WHAT IS BEING ASKED:
The lines from the start of the listing through the line containing "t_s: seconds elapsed" should be printed exactly, and no other lines should be printed.

GIVEN INFORMATION:
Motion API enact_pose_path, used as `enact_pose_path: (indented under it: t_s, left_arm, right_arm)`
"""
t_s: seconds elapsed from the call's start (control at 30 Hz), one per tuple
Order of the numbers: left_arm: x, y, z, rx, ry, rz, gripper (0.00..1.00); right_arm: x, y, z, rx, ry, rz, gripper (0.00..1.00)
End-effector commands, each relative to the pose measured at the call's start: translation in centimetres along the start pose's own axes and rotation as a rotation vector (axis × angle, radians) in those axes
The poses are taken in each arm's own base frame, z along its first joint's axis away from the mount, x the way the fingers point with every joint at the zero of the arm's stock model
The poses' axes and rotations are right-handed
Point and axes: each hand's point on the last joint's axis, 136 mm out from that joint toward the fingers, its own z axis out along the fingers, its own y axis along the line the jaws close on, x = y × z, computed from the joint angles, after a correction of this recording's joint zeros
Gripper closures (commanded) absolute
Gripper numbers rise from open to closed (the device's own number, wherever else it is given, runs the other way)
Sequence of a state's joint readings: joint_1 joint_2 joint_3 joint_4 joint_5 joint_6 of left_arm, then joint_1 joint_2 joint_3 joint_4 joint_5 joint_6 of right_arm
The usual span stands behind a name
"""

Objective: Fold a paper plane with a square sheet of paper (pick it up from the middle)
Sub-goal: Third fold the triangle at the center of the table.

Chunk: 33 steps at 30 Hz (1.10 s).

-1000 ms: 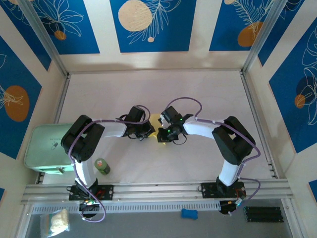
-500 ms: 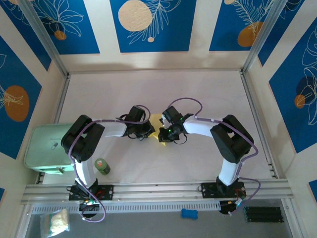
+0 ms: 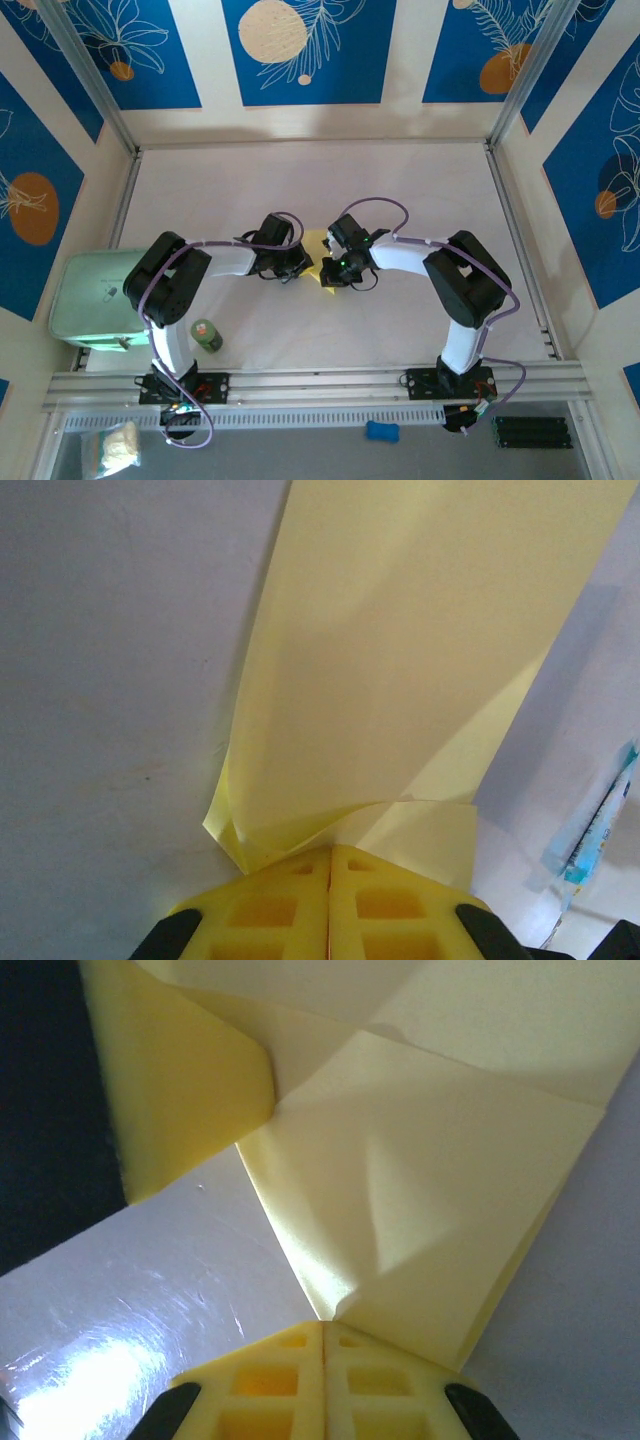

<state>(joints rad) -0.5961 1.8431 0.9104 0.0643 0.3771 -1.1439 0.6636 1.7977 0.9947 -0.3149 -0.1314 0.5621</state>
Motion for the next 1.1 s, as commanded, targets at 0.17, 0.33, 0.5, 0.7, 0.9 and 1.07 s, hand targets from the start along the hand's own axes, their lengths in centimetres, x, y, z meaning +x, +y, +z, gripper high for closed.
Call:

THE ANSWER:
Motion API enact_pose_path, used as `enact_pose_path: (indented under it: t_s, left_arm, right_arm)`
"""
t_s: seconds elapsed from the call's start (control at 30 Hz), one per tuple

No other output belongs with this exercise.